Correlation Between Columbia Emerging and Columbia Commodity
Can any of the company-specific risk be diversified away by investing in both Columbia Emerging and Columbia Commodity at the same time? Although using a correlation coefficient on its own may not help to predict future stock returns, this module helps to understand the diversifiable risk of combining Columbia Emerging and Columbia Commodity into the same portfolio, which is an essential part of the fundamental portfolio management process.
By analyzing existing cross correlation between Columbia Emerging Markets and Columbia Modity Strategy, you can compare the effects of market volatilities on Columbia Emerging and Columbia Commodity and check how they will diversify away market risk if combined in the same portfolio for a given time horizon. You can also utilize pair trading strategies of matching a long position in Columbia Emerging with a short position of Columbia Commodity. Check out your portfolio center. Please also check ongoing floating volatility patterns of Columbia Emerging and Columbia Commodity.

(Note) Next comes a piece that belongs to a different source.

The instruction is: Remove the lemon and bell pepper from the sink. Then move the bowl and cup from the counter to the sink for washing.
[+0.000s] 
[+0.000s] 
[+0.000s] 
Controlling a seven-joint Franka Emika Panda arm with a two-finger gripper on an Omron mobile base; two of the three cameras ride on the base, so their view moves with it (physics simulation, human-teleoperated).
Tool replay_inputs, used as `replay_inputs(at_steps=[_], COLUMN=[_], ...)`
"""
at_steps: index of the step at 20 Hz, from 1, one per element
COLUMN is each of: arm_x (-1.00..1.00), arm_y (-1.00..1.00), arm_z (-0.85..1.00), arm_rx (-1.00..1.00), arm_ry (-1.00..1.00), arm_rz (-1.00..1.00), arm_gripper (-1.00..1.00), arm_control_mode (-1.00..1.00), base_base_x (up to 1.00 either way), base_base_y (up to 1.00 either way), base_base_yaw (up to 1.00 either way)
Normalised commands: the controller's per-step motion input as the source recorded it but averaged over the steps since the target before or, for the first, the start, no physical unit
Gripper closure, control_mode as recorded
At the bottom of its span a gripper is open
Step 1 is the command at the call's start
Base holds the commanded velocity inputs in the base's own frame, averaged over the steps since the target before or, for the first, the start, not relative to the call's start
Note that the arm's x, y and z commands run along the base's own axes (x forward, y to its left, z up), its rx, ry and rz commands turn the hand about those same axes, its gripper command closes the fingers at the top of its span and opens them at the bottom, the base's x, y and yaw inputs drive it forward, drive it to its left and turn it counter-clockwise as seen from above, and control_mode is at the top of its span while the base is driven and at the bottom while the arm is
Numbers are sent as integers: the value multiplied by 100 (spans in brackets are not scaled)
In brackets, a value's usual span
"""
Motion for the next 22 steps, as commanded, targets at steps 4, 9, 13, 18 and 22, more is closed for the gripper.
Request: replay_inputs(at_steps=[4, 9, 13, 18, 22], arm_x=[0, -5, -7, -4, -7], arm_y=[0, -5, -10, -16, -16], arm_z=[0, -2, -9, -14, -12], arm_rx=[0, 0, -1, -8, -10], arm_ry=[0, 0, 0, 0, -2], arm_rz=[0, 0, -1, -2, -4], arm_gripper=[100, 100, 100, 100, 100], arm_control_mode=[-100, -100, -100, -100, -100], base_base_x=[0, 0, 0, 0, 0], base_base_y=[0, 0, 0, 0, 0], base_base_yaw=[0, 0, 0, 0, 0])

Diversification Opportunities for Columbia Emerging and Columbia Commodity
0.65 | Correlation Coefficient |
Poor diversification
The 3 months correlation between Columbia and Columbia is 0.65. Overlapping area represents the amount of risk that can be diversified away by holding Columbia Emerging Markets and Columbia Modity Strategy in the same portfolio, assuming nothing else is changed. The correlation between historical prices or returns on Columbia Modity Strategy and Columbia Emerging is a relative statistical measure of the degree to which these equity instruments tend to move together. The correlation coefficient measures the extent to which returns on Columbia Emerging Markets are associated (or correlated) with Columbia Commodity. Values of the correlation coefficient range from -1 to +1, where. The correlation of zero (0) is possible when the price movement of Columbia Modity Strategy has no effect on the direction of Columbia Emerging i.e., Columbia Emerging and Columbia Commodity go up and down completely randomly.
Pair Corralation between Columbia Emerging and Columbia Commodity
Assuming the 90 days horizon Columbia Emerging Markets is expected to under-perform the Columbia Commodity. In addition to that, Columbia Emerging is 1.18 times more volatile than Columbia Modity Strategy. It trades about -0.18 of its total potential returns per unit of risk. Columbia Modity Strategy is currently generating about -0.08 per unit of volatility. If you would invest 1,015 in Columbia Modity Strategy on September 4, 2024 and sell it today you would lose (14.00) from holding Columbia Modity Strategy or give up 1.38% of portfolio value over 90 days.
Time Period | 3 Months [change] |
Direction | Moves Together |
Strength | Significant |
Accuracy | 80.95% |
Values | Daily Returns |
Columbia Emerging Markets vs. Columbia Modity Strategy
Performance |
Timeline |
Columbia Emerging Markets |
Columbia Modity Strategy |
Columbia Emerging and Columbia Commodity Volatility Contrast
Predicted Return Density |
Returns |
Pair Trading with Columbia Emerging and Columbia Commodity
The main advantage of trading using opposite Columbia Emerging and Columbia Commodity positions is that it hedges away some unsystematic risk. Because of two separate transactions, even if Columbia Emerging position performs unexpectedly, Columbia Commodity can make up some of the losses. Pair trading also minimizes risk from directional movements in the market. For example, if an entire industry or sector drops because of unexpected headlines, the short position in Columbia Commodity will offset losses from the drop in Columbia Commodity's long position.Columbia Emerging vs. Columbia Porate Income | Columbia Emerging vs. Columbia Ultra Short | Columbia Emerging vs. Columbia Ultra Short | Columbia Emerging vs. Columbia Treasury Index |
Columbia Commodity vs. Champlain Mid Cap | Columbia Commodity vs. Qs Moderate Growth | Columbia Commodity vs. Mid Cap Growth | Columbia Commodity vs. Pace Smallmedium Growth |
Check out your portfolio center.Note that this page's information should be used as a complementary analysis to find the right mix of equity instruments to add to your existing portfolios or create a brand new portfolio. You can also try the Commodity Channel module to use Commodity Channel Index to analyze current equity momentum.